Can sufficient changes be made in humanity’s behavior?
Can we build a green economy atop those changes?
If real change can be made, will it be too little, too late?
While many speculate, no one can predict the answer—but we try anyways.
One pathway is through policy changes, which are edging in the right direction. United States regulations are slowly cinching the thick carbon emission waistlines of power plants, one of the biggest sources of greenhouse gases. According to the White House website, the power sector contributes almost 40% of the U.S.’s carbon emissions.
Once regulations are enacted, however, the second piece of the puzzle is compliance. Regulation changes require power plants to equip themselves with carbon-capturing technologies, processes that are laborious and/or expensive. Cheaper, safer, and more feasible solutions are needed to ensure compliance and enact serious change.
So, in addition to new policies and regulations, we need new technologies, too, to reach those goals.
(Like these nanoporous carbon–nitrogen and carbon–suflur compounds, courtesy of James Tour’s Rice University research group.)
ACerS Fellow, member, and awardee Jennifer A. Lewis is among those pioneering new technologies for change. Lewis, the Hansjörg Wyss Professor of Biologically Inspired Engineering at Harvard’s School of Engineering and Applied Sciences, co-led a team of scientists at Harvard University and Lawrence Livermore National Laboratory that has devised microencapsulated sorbent materials for carbon capture and sequestration.
The new materials suck up carbon dioxide cheaper, safer, more energy-efficiently, and than current strategies, which largely rely upon energy-intensive techniques that use caustic amine chemicals. Alternative existent techniques use zeolites, which are safer but also more cost-prohibitive.
Credit: Kim Seng; Flickr CC BY-NC-ND 2.0
“Microcapsules have been used in a variety of applications—for example, in pharmaceuticals, food flavoring, cosmetics, and agriculture—for controlled delivery and release, but this is one of the first demonstrations of this approach for controlled capture,” Lewis says in a Harvard Gazette article.
The team’s new approach bypasses expensive or hazardous substances, instead finding inspiration from the kitchen—sodium carbonate (a.k.a., baking soda) is the key ingredient.
The scientists call their new technique microencapsulated carbon sorbents (MECS), a way of packaging the sorbent materials into small round beads.
Lewis’s team produced MECS using a double-capillary microfluidic assembly. The device had the advantage of being able to precisely control each component of the material—“a carbonate solution combined with a catalyst for enhanced CO2 absorption, a photo-curable silicone that forms the capsule shell, and an aqueous solution,” according to the news release.
“Encapsulation allows you to combine the advantages of solid-capture media and liquid-capture media in the same platform,” Lewis says. “It is also quite flexible, in that both the core and shell chemistries can be independently modified and optimized.”
In addition to the benefits of safety, cost, and efficiency, the MECS also have a nearly-limitless shelf life and capture carbon reversibly, according to the release.
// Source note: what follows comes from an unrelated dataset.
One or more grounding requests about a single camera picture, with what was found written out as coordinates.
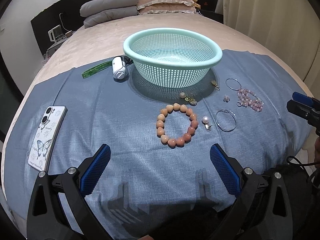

Heating the materials causes release of captured carbon dioxide, allowing easy sequestration through complementary methods.
“MECS provide a new way to capture carbon with fewer environmental issues,” says Roger D. Aines, co-leader of the study and leader of the fuel cycle innovations program at Lawrence Livermore National Laboratory, in the release. “Capturing the world’s carbon emissions is a huge job. We need technology that can be applied to many kinds of carbon dioxide sources, with the public’s full confidence in the safety and sustainability.”
Scientists are now working on tweaking the work to bring it to scale. If successful, MECS also may be able to help other carbon-spewing industries become more green, including cement and steel production. (To read about additional efforts towards greener cement, click here.)
The paper, published in Nature Communications, is “Encapsulated liquid sorbents for carbon dioxide capture” (DOI: 10.1038/ncomms7124).